[DIRECTIONS FOR THIS TASK] Only one stretch of the data below is wanted: the lines from the one with "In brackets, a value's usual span" through the one with "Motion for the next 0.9", repeated exactly.

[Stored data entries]
▼
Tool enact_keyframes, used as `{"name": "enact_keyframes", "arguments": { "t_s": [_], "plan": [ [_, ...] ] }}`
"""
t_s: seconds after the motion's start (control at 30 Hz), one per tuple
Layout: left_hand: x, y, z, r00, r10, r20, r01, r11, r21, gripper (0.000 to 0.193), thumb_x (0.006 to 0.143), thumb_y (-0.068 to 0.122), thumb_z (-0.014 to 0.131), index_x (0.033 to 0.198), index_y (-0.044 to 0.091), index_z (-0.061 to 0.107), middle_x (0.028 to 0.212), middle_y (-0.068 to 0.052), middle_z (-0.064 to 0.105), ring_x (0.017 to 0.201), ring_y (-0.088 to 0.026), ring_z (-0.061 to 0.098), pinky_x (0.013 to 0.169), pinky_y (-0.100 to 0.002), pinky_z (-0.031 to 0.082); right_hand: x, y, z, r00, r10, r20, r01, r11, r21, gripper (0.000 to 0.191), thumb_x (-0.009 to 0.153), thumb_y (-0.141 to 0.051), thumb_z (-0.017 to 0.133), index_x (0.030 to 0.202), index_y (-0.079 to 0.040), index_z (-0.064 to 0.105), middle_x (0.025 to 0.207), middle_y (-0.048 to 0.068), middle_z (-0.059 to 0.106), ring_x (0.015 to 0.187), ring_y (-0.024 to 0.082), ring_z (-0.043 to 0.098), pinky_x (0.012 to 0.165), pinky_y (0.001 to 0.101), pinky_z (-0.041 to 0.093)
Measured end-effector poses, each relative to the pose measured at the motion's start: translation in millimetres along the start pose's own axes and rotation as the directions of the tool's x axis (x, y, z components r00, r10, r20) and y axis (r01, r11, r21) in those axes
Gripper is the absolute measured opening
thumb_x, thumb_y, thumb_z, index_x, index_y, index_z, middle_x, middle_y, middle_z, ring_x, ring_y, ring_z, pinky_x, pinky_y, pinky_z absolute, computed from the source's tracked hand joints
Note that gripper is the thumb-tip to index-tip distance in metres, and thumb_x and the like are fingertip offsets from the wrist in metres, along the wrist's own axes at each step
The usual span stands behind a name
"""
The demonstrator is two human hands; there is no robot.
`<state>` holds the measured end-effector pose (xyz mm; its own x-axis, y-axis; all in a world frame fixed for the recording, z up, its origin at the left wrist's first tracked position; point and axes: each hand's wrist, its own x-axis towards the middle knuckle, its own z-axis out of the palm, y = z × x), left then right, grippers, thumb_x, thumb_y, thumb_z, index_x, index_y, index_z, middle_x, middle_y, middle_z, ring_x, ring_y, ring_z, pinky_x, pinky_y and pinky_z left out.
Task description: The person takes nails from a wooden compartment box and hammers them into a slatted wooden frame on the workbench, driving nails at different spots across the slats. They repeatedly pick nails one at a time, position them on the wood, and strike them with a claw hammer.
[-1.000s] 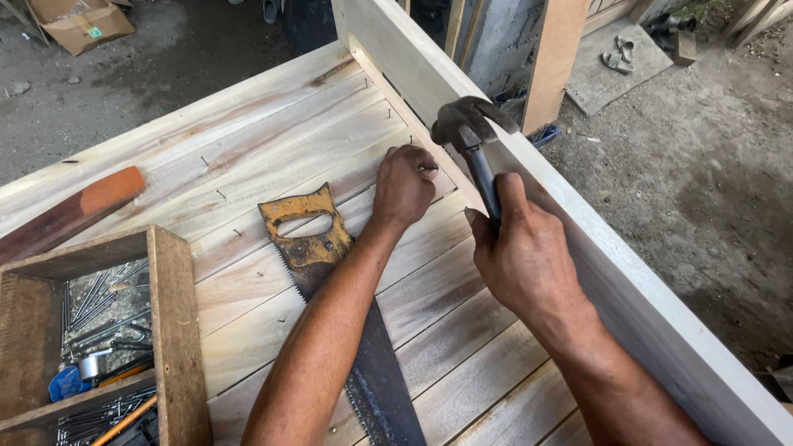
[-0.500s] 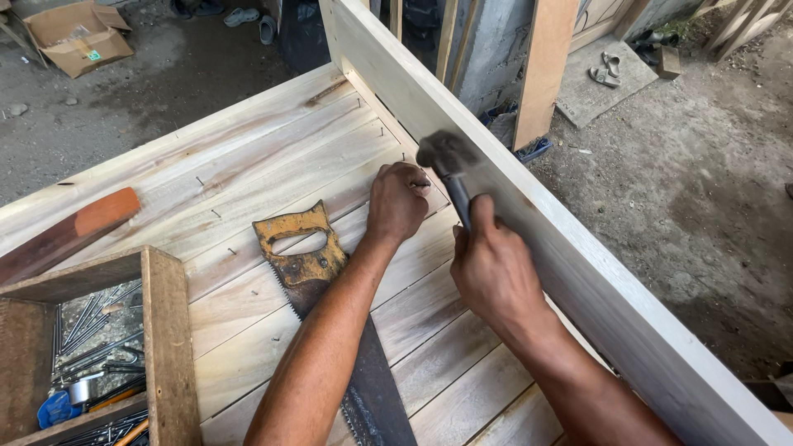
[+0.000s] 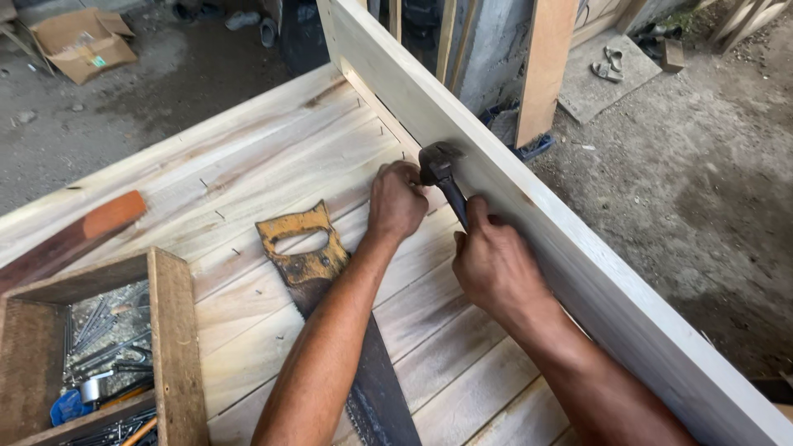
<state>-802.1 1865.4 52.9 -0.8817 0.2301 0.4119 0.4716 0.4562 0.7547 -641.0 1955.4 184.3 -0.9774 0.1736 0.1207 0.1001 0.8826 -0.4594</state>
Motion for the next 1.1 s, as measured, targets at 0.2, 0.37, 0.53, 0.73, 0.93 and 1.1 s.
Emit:
{"name": "enact_keyframes", "arguments": {
  "t_s": [0.2, 0.37, 0.53, 0.73, 0.93, 1.1],
  "plan": [
    [-2.6, -3.8, 1.1, 0.999, 0.011, 0.031, -0.01, 0.999, -0.041, 0.016, 0.076, -0.007, 0.065, 0.084, 0.003, 0.074, 0.104, -0.013, 0.075, 0.104, -0.033, 0.064, 0.095, -0.042, 0.052, -14.4, 2.6, -13.6, 0.992, -0.06, -0.107, 0.061, 0.998, 0.004, 0.022, 0.1, -0.013, 0.055, 0.114, 0.0, 0.043, 0.076, 0.027, 0.065, 0.061, 0.044, 0.068, 0.054, 0.0568, 0.051],
    [-0.1, -5.4, 4.2, 0.997, -0.056, 0.05, 0.056, 0.998, 0.005, 0.014, 0.075, -0.007, 0.066, 0.085, 0.001, 0.072, 0.104, -0.015, 0.073, 0.102, -0.034, 0.064, 0.091, -0.042, 0.053, -1.1, 7.4, 8.1, 1.0, 0.019, 0.004, -0.019, 0.998, -0.058, 0.031, 0.093, -0.007, 0.057, 0.12, -0.002, 0.042, 0.073, 0.03, 0.065, 0.071, 0.049, 0.067, 0.069, 0.0597, 0.053],
    [-3.8, 5.3, -4.7, 0.997, -0.053, 0.063, 0.052, 0.998, 0.017, 0.013, 0.08, -0.001, 0.07, 0.092, 0.002, 0.075, 0.106, -0.016, 0.074, 0.105, -0.036, 0.064, 0.095, -0.045, 0.052, -18.0, 4.6, -7.9, 0.998, 0.061, 0.026, -0.061, 0.998, 0.007, 0.029, 0.097, -0.02, 0.063, 0.115, -0.004, 0.046, 0.078, 0.028, 0.067, 0.076, 0.051, 0.066, 0.068, 0.0604, 0.05],
    [-25.1, 33.9, -76.9, 0.996, 0.051, -0.066, -0.04, 0.986, 0.163, 0.026, 0.072, 0.011, 0.082, 0.096, 0.002, 0.075, 0.106, -0.024, 0.071, 0.106, -0.041, 0.063, 0.095, -0.046, 0.05, -74.3, -18.9, -42.9, 0.999, -0.032, -0.011, 0.033, 0.991, 0.129, 0.038, 0.092, -0.021, 0.069, 0.121, -0.005, 0.051, 0.068, 0.023, 0.065, 0.066, 0.043, 0.068, 0.06, 0.0537, 0.05],
    [-90.1, 83.5, -158.6, 0.979, -0.205, -0.012, 0.2, 0.94, 0.277, 0.029, 0.075, 0.019, 0.085, 0.098, 0.004, 0.076, 0.1, -0.025, 0.074, 0.098, -0.039, 0.071, 0.091, -0.045, 0.055, -130.5, -21.2, -44.3, 0.981, -0.004, 0.195, -0.038, 0.977, 0.21, 0.044, 0.09, -0.028, 0.071, 0.127, -0.008, 0.055, 0.056, 0.015, 0.061, 0.051, 0.03, 0.066, 0.053, 0.0472, 0.05],
    [-186.3, 133.9, -187.6, 0.919, -0.389, 0.061, 0.36, 0.894, 0.269, 0.022, 0.081, 0.009, 0.073, 0.102, 0.008, 0.078, 0.101, -0.019, 0.078, 0.096, -0.033, 0.076, 0.088, -0.042, 0.059, -162.6, -26.4, -40.3, 0.933, -0.037, 0.358, -0.033, 0.982, 0.187, 0.051, 0.093, -0.036, 0.073, 0.134, -0.012, 0.056, 0.052, 0.01, 0.062, 0.049, 0.026, 0.067, 0.051, 0.0467, 0.048]
  ]
}}
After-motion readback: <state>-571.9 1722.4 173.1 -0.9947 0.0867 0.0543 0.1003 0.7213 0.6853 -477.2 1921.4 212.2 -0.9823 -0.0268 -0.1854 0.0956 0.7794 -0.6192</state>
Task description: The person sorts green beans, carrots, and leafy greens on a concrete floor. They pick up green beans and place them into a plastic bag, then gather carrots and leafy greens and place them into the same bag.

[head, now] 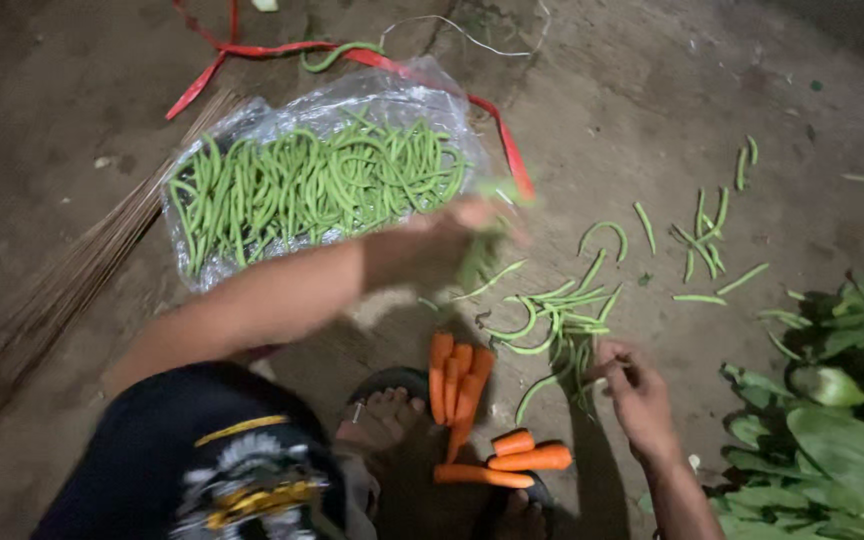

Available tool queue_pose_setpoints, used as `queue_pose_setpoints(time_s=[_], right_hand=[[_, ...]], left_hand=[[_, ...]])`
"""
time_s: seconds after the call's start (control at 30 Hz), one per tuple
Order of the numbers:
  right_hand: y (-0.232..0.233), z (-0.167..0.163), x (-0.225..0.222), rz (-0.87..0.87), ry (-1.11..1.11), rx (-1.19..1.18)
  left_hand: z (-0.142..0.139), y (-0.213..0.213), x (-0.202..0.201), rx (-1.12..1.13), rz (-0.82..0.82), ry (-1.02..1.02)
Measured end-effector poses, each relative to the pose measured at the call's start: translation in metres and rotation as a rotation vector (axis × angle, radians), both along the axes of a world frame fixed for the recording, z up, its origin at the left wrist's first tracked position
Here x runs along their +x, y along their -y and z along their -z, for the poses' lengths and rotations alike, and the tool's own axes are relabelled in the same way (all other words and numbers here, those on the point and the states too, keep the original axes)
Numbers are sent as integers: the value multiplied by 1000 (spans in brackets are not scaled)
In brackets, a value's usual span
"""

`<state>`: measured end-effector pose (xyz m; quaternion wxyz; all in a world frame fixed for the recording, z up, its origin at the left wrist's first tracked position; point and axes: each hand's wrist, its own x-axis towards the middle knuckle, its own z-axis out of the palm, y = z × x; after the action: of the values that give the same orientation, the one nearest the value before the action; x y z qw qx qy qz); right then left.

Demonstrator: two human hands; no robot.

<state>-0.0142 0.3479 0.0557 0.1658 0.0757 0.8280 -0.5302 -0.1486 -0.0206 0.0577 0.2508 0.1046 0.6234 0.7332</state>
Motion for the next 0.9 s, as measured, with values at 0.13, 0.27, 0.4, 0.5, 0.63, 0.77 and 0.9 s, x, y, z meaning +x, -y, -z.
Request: queue_pose_setpoints(time_s=[0.13, 0.27, 0.4, 0.5, 0.63, 0.77, 0.9], right_hand=[[-29, 39, 27, 54, 77, 69], [-52, 63, 37, 64, 96, 61], [-55, 66, 39, 95, 150, 94], [-51, 64, 41, 8, 3, 103], [-56, 62, 42, -49, -19, 103], [-75, 55, 42, -15, -214, 262], [-75, 43, 45, 63, -155, 416]], left_hand=[[-6, 104, -60, 149, -431, 559], [6, 159, -59, -136, -658, 613], [11, 187, -51, -791, -936, 547], [12, 193, -49, -1014, -1037, 460], [36, 183, -16, -1456, -820, 140], [62, 169, 37, -1428, -340, -672], [49, 166, 38, -1398, -284, -337]])
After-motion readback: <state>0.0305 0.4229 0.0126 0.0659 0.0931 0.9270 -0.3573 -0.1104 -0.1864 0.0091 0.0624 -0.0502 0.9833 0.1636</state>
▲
[RESPONSE FOR THIS EXERCISE]
In brackets, a value's usual span
"""

`<state>`: measured end-effector pose (xyz m; quaternion wxyz; all in a world frame fixed for the recording, z up, its origin at the left wrist's first tracked position; point and axes: each hand's wrist, its own x-axis towards the middle knuckle, its own z-axis out of the palm, y = z × x; after the action: of the values that give the same orientation, the one nearest the value before the action; x y z qw qx qy qz); right then left.

Demonstrator: two human hands; no robot.

<state>-0.0142 0.3479 0.0557 0.1658 0.0757 0.8280 -0.5302 -0.1486 -0.0206 0.0577 0.2508 0.1046 0.6234 0.7332</state>
Motion for the next 0.9 s, as measured, with values at 0.13, 0.27, 0.4, 0.5, 0.63, 0.77 and 0.9 s, x, y, z meaning +x, -y, -z.

A complete answer has now been given.